▶ **THE PROBLEM**:
What you return should be the complete data below, word for word, with no pictures in it.

________

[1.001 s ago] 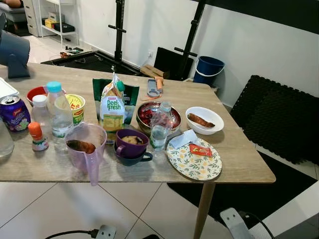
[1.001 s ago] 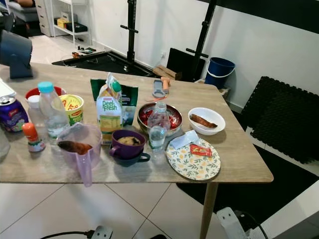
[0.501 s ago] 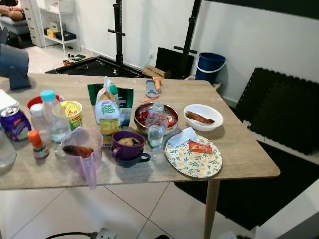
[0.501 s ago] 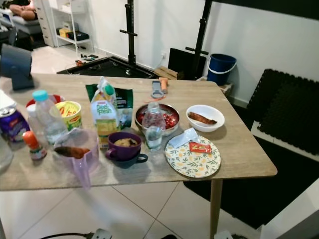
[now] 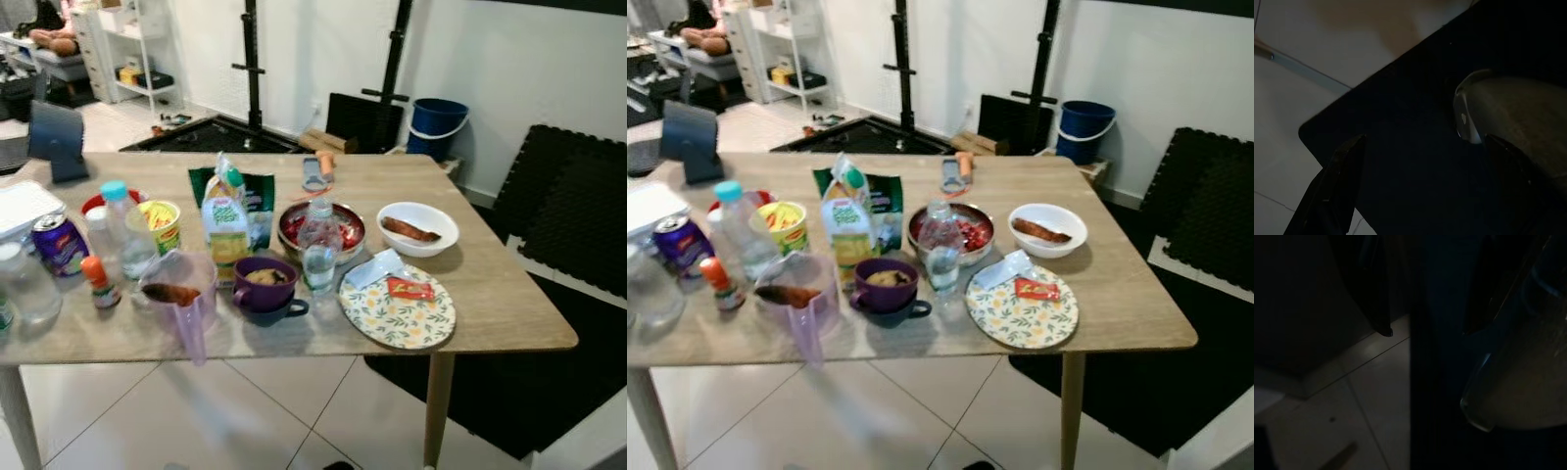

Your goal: Restocking fridge

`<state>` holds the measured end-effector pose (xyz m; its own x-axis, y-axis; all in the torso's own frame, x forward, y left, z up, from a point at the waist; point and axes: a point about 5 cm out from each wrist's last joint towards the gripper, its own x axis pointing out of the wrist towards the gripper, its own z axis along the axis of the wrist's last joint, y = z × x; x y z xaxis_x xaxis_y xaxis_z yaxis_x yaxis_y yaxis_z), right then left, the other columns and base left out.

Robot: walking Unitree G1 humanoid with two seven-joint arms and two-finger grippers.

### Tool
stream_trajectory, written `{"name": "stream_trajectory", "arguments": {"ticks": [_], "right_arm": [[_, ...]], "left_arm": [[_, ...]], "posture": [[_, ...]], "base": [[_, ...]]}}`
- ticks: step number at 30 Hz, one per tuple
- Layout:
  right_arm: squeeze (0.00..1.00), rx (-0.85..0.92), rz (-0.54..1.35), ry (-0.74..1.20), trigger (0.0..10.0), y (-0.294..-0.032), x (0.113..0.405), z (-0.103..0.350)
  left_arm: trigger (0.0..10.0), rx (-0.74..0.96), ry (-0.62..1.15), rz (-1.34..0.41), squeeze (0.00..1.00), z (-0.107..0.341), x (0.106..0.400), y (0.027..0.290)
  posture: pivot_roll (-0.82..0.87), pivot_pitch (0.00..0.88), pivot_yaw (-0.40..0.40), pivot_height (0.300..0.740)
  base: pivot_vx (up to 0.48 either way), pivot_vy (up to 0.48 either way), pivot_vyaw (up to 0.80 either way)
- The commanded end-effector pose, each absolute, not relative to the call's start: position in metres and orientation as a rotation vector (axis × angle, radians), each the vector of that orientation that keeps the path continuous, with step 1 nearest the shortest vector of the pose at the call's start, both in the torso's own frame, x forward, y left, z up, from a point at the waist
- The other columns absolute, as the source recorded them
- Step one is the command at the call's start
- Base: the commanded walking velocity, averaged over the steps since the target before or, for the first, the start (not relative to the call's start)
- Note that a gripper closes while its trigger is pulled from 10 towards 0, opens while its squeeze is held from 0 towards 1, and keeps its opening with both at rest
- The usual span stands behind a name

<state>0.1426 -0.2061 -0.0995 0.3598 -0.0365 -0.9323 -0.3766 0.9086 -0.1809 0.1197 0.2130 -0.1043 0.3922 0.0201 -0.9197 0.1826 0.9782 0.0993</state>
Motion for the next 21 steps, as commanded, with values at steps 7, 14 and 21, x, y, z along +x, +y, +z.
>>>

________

▶ **ANSWER TO THE PROBLEM**:
[1.001 s ago] 
[1.001 s ago] 
[0.501 s ago] 
[0.501 s ago] 
[now] 

Your goal: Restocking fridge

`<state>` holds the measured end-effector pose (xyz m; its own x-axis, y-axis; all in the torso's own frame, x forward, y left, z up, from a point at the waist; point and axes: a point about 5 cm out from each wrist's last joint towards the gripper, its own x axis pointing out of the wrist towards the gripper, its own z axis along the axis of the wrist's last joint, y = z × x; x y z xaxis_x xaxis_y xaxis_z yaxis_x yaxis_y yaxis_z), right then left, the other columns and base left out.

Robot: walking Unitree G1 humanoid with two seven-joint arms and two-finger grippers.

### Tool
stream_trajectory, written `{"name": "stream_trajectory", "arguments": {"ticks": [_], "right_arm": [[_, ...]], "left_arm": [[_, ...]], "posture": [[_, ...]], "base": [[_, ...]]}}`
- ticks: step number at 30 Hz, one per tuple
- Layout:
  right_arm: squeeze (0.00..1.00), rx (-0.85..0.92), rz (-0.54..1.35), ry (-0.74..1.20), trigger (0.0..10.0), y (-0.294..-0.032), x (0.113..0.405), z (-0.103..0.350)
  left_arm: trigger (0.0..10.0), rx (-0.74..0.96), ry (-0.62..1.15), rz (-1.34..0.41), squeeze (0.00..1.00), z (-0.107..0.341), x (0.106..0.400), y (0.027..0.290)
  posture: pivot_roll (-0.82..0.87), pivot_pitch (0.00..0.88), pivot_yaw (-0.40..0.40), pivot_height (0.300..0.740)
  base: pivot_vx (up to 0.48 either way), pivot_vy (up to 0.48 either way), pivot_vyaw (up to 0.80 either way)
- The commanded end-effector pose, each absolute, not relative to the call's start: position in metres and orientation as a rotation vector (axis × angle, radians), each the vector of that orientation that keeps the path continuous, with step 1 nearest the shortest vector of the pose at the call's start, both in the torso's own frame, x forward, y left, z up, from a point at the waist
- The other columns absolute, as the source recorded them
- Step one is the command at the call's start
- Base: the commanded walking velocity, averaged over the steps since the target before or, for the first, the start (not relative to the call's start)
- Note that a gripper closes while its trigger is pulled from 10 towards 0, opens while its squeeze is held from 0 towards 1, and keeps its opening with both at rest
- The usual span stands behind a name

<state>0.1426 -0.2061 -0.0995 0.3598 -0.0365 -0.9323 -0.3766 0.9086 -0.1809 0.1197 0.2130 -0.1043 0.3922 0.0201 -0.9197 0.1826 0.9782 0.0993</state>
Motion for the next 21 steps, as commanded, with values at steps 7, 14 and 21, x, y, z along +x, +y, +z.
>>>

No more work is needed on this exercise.